Myke Cole is a writer you should be reading. He’s a damn nice guy. He’s intense as anything. He’s built like an M1 Abrams but he won’t use his might against you. He’s also a helluva writer, and his new book, Shadow Ops: Fortress Frontier, is out on January 29th. (Amazon / BN / Indiebound). Follow him on Twitter @MykeCole.
One of my first guest blog posts as a professional writer was on why Reality TV was worth watching. My point was that we humans aren’t all that far removed from our monkey ancestors. There’s still a chord in us that wants to sniff our neighbor’s butt, eat the bugs out of their hair and fling a handful of poop when we get pissed. Which is why Reality TV is so popular – it taps that monkey gene. We’re fascinated by ourselves.
The more I read in genre, the more I think about that. In the blog post, I talk about Darth Vader. I talk about Gollum.
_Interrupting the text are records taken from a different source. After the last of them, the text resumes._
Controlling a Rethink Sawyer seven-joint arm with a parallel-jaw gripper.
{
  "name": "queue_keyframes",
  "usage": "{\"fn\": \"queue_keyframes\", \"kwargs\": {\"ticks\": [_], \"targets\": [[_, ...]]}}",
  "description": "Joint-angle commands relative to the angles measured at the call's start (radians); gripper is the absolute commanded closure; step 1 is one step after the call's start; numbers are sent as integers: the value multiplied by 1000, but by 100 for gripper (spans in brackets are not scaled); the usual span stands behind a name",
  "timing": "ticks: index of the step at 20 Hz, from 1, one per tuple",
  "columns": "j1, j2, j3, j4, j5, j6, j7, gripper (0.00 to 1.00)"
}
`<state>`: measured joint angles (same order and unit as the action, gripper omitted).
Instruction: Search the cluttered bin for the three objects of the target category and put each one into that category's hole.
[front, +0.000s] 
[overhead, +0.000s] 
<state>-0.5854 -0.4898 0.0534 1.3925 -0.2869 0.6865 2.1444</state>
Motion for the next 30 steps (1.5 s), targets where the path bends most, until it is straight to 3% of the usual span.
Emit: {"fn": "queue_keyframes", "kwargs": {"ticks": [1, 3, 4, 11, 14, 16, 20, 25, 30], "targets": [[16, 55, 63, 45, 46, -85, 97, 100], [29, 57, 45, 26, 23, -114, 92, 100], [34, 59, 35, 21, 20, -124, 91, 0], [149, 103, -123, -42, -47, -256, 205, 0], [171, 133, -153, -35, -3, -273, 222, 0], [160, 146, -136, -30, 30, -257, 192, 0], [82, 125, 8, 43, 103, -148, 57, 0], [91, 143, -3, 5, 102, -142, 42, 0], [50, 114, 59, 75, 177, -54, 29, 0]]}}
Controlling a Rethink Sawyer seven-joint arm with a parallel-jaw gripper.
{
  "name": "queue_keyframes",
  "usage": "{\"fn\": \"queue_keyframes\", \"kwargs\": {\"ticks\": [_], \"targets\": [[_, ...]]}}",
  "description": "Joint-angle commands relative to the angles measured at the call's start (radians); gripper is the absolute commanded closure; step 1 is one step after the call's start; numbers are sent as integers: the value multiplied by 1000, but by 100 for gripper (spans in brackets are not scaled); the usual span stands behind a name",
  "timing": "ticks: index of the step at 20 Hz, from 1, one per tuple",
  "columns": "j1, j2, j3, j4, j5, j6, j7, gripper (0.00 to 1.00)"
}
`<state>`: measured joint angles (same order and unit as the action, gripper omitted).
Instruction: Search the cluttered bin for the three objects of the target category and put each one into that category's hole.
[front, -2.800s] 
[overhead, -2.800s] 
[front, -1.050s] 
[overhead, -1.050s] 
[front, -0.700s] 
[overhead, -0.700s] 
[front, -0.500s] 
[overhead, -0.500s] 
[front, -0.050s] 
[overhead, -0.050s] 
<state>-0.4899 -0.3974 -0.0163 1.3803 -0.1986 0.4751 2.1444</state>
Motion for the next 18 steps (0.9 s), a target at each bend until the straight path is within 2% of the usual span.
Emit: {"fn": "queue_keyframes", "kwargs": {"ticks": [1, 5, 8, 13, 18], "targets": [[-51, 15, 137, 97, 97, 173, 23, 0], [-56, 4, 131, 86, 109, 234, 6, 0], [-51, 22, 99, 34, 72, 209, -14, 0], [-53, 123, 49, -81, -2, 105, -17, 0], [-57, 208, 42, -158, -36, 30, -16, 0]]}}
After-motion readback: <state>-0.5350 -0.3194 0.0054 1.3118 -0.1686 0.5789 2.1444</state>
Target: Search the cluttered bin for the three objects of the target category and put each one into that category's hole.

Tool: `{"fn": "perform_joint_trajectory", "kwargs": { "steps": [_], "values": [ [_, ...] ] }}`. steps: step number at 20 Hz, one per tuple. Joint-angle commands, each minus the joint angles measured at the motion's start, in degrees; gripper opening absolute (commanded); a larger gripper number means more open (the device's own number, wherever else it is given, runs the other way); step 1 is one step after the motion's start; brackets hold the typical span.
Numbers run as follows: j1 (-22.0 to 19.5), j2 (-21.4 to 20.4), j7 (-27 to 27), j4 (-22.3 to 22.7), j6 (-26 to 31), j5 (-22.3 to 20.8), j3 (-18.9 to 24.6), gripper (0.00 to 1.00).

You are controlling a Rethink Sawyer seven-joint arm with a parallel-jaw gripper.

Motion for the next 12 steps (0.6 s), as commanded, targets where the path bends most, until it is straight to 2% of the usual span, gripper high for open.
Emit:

I talk about Amman Jardir and Jaime Lannister. Since I wrote that post, the hits keep on coming. I met Caul Shivers in Joe Abercrombie’s BEST SERVED COLD and RED COUNTRY. I met the Warden, lord of the seedy underbelly of Daniel Polansky’s LOW TOWN. I met Jorg, the cruel child monarch of Mark Lawrence’s KING OF THORNS.
These are some bad dudes. We’re not talking about a little temptation or some harsh language. One is a drug-addicted crime lord, whose scheming put innocent people under the dirt. Another is a true butcher, who delights in torturing his victims. Another is a murderer, plunderer and ravager.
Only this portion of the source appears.